Frédéric Roche, aide-soignant à Neufchâteau revient d’une mission humanitaire au Bénin

L’aide-soignant de la cité revient tout juste d’une mission humanitaire d’un mois où Frédéric Roche (photo) a apporté son précieux concours à la formation d’une vingtaine d’ambulanciers dans le secteur d’Athiémé, au Bénin.

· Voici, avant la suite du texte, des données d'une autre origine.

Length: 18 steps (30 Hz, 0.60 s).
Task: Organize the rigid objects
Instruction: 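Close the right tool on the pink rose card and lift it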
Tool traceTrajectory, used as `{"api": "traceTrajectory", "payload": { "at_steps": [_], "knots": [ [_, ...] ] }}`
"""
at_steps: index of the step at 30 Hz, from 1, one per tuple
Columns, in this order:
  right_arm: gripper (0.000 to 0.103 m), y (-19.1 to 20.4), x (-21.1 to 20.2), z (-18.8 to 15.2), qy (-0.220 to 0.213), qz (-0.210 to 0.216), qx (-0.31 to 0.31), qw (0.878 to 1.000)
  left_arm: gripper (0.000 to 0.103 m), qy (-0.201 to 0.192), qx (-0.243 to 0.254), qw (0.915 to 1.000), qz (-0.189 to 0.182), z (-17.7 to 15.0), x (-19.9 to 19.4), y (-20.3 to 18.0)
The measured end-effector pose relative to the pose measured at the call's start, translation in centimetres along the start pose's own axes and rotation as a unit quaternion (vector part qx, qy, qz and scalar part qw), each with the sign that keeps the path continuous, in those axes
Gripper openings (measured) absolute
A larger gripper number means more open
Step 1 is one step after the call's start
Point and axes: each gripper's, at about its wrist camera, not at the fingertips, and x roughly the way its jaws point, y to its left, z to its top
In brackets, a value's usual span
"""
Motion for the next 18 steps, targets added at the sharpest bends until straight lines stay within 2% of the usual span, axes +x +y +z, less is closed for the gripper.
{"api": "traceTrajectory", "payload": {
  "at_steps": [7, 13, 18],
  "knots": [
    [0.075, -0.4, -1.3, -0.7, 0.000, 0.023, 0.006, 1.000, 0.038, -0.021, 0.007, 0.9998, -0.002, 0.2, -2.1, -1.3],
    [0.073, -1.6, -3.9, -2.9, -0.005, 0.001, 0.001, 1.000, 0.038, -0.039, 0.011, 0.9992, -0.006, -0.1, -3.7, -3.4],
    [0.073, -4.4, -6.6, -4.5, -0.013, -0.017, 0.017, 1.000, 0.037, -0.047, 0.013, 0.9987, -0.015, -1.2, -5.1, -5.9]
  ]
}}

Une fois l’amplitude thermique passée et accusée (une trentaine de degrés tout de même !), Frédéric Roche revient rapidement les pieds sur terre : « Une école d’ambulanciers fixe, au Bénin, ce n’est pas réalisable », admet-il. Parce que trop chère, assurément.

Parti avec sept autres humanitaires du 6 novembre au 7 décembre dernier et un budget de moins de 10 000 € pour toute l’équipe, Frédéric Roche qui avait participé au financement de cette mission en organisant notamment un festival de musique au Trait d’Union il y a quelques mois, était stationné dans la région d’Athiémé, 56 000 habitants, à une centaine de kilomètres de Cotonou, la capitale, soit quatre heures de route. « Il s’agissait de deux missions de quinze jours chacune », explique-t-il. Objectif : former une vingtaine de chauffeurs béninois, des auxiliaires dans les ambulances, aux fonctions d’ambulancier.

Cibles potentielles

Sous l’égide de l’association française des ambulanciers humanitaires reconnue par le ministère de la Santé béninois, Frédéric, propulsé chef de mission, dispensait de six à sept heures de cours par jour : il était question de secourisme, d’anatomie, de système nerveux ou veineux et même de psychiatrie. « Si je pouvais partir six mois, je le ferais », sourit l’intéressé. L’aide-soignant néocastrien s’est en effet tissé là-bas un véritable réseau d’amis, des relations franches entretenues et renforcées au lendemain des attentats de Paris. « Spontanément, les auxiliaires nous ont demandé d’observer une minute de silence, ce que nous avons accepté bien évidemment », rapporte-t-il.

Des informations qui parviennent au compte-gouttes. Et encore… Quand le Net veut bien fonctionner. Des mises en garde également : « On nous a prévenus de ne pas bouger. Que nous étions des cibles potentielles. » S’il écoute sans faire véritablement attention, Frédéric avoue se sentir en sécurité : c’est la quatrième année consécutive qu’il se rend au Bénin avec les ambulanciers solidaires. Et rien ne l’empêchera – sauf pénurie de subventions – d’envisager une cinquième aventure humaine de ce type l’an prochain. Car la mission ne se limite pas à la formation d’ambulanciers : du matériel médical est également distribué en nombre dans les quelques ambulances (trois cette année) transportées depuis la France. Et les demandes se multiplient : « Depuis la Guinée-Conakry, le Burkina Faso et le Mali, les demandes d’école d’ambulanciers itinérante affluent », précise celui qui a déjà repris ses gardes au centre hospitalier de la cité.